> WHAT THE EXERCISE ASKS: Would you restate the entries below word for word, starting at the first line and ending with the one that has "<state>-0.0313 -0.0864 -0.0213"?

---- EXERCISE MATERIAL

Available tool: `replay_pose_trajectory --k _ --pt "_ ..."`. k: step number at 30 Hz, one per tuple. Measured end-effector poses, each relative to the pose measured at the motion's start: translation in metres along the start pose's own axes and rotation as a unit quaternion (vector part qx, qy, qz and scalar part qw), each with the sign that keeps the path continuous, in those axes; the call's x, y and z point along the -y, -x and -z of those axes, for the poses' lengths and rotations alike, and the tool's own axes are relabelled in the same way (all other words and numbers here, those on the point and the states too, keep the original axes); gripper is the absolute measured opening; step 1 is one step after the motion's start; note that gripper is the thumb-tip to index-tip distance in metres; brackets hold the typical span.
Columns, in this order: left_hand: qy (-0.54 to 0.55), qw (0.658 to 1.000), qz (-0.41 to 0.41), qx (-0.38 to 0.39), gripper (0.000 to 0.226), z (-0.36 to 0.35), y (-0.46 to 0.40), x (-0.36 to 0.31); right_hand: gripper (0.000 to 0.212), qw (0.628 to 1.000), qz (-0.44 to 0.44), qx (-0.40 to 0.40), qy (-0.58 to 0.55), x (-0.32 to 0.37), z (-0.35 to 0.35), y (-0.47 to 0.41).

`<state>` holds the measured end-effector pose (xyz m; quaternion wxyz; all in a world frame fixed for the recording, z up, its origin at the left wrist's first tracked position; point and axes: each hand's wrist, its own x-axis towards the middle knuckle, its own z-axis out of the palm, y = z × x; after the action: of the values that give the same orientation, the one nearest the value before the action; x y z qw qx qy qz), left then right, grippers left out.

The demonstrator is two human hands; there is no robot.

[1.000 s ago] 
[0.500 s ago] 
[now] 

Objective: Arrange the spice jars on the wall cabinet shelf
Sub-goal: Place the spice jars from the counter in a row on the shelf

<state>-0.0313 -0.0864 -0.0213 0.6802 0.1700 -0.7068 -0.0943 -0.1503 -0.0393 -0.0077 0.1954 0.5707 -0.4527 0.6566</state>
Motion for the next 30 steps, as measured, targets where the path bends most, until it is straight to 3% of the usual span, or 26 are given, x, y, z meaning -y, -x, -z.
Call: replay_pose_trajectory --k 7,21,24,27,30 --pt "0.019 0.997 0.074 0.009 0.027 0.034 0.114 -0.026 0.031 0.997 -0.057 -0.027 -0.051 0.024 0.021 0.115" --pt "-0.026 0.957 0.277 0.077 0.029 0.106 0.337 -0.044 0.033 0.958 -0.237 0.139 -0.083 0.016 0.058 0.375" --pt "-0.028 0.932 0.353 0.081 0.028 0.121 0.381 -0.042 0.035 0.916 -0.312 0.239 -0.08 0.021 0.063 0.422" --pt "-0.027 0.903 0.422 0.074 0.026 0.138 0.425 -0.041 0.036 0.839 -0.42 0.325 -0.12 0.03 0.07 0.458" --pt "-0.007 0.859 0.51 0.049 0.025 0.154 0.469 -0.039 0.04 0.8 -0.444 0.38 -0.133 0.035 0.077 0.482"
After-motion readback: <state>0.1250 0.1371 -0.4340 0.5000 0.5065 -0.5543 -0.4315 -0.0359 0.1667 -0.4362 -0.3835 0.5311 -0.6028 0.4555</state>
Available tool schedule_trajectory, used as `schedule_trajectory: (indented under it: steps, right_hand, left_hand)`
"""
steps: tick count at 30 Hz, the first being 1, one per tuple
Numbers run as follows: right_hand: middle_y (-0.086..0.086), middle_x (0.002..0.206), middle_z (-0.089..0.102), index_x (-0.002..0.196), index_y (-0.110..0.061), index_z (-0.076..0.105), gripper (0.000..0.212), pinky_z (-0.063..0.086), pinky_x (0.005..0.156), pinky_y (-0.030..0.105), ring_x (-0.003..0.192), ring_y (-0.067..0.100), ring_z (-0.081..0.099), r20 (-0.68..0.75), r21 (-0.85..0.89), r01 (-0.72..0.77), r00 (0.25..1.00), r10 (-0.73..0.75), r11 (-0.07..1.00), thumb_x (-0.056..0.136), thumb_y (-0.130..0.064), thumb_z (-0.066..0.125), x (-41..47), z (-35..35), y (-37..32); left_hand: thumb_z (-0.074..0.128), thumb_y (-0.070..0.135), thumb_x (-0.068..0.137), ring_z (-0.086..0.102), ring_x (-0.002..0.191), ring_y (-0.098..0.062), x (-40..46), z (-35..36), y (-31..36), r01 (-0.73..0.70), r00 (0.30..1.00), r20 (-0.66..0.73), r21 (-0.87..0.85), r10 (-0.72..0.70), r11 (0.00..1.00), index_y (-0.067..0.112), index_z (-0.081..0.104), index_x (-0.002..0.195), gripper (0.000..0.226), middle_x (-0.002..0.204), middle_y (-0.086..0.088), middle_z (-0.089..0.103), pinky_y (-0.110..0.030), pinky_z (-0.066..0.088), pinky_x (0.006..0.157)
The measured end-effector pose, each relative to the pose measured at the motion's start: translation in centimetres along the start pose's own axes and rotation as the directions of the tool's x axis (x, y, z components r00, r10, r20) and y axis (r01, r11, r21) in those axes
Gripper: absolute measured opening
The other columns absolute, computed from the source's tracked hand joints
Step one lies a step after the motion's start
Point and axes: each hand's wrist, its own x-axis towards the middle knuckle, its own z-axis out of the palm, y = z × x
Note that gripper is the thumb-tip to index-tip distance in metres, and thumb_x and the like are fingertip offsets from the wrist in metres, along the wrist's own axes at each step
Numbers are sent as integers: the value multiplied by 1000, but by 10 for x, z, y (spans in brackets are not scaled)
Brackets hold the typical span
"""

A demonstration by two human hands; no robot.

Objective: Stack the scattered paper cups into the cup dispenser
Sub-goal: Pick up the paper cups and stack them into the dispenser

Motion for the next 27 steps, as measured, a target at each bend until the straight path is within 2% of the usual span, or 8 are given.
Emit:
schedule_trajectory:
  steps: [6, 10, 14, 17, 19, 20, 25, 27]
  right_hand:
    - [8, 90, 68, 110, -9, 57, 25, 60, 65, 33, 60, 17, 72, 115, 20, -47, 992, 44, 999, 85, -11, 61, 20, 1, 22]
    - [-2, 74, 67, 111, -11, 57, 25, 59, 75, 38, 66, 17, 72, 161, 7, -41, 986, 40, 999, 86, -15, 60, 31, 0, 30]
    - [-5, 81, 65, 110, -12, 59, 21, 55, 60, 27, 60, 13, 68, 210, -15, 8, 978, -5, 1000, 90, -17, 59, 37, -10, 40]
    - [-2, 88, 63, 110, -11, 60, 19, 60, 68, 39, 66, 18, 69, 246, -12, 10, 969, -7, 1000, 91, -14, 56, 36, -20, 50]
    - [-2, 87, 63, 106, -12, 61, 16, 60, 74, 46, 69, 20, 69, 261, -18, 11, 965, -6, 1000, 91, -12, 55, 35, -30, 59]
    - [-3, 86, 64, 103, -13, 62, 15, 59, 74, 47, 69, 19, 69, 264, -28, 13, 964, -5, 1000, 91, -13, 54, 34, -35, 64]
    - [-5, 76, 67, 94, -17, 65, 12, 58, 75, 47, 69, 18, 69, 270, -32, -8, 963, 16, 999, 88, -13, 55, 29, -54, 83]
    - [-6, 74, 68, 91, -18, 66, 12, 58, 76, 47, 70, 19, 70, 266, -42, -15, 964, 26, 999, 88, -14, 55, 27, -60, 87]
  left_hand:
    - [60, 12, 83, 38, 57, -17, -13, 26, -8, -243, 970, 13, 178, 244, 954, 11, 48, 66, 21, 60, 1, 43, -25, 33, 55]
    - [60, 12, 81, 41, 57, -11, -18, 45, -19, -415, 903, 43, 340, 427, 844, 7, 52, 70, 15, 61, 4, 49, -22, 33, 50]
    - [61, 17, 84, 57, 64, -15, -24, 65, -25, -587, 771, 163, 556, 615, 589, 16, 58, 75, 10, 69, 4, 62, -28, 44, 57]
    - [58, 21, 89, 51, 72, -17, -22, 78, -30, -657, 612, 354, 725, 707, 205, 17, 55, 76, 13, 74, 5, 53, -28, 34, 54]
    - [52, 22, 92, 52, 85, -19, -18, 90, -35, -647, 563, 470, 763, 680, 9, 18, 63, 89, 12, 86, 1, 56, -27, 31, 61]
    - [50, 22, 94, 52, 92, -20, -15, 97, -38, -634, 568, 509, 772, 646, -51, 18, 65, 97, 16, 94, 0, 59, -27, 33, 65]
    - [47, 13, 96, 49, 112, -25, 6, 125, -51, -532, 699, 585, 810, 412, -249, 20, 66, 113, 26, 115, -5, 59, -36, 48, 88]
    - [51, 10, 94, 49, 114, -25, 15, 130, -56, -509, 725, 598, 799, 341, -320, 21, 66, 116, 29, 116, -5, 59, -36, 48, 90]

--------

> FINAL ANSWER:
Available tool: `replay_pose_trajectory --k _ --pt "_ ..."`. k: step number at 30 Hz, one per tuple. Measured end-effector poses, each relative to the pose measured at the motion's start: translation in metres along the start pose's own axes and rotation as a unit quaternion (vector part qx, qy, qz and scalar part qw), each with the sign that keeps the path continuous, in those axes; the call's x, y and z point along the -y, -x and -z of those axes, for the poses' lengths and rotations alike, and the tool's own axes are relabelled in the same way (all other words and numbers here, those on the point and the states too, keep the original axes); gripper is the absolute measured opening; step 1 is one step after the motion's start; note that gripper is the thumb-tip to index-tip distance in metres; brackets hold the typical span.
Columns, in this order: left_hand: qy (-0.54 to 0.55), qw (0.658 to 1.000), qz (-0.41 to 0.41), qx (-0.38 to 0.39), gripper (0.000 to 0.226), z (-0.36 to 0.35), y (-0.46 to 0.40), x (-0.36 to 0.31); right_hand: gripper (0.000 to 0.212), qw (0.628 to 1.000), qz (-0.44 to 0.44), qx (-0.40 to 0.40), qy (-0.58 to 0.55), x (-0.32 to 0.37), z (-0.35 to 0.35), y (-0.47 to 0.41).

`<state>` holds the measured end-effector pose (xyz m; quaternion wxyz; all in a world frame fixed for the recording, z up, its origin at the left wrist's first tracked position; point and axes: each hand's wrist, its own x-axis towards the middle knuckle, its own z-axis out of the palm, y = z × x; after the action: of the values that give the same orientation, the one nearest the value before the action; x y z qw qx qy qz), left then right, grippers left out.

The demonstrator is two human hands; there is no robot.

[1.000 s ago] 
[0.500 s ago] 
[now] 

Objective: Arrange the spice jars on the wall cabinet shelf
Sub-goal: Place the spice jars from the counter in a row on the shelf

<state>-0.0313 -0.0864 -0.0213 0.6802 0.1700 -0.7068 -0.0943 -0.1503 -0.0393 -0.0077 0.1954 0.5707 -0.4527 0.6566</state>

Nothing else is required to complete the output.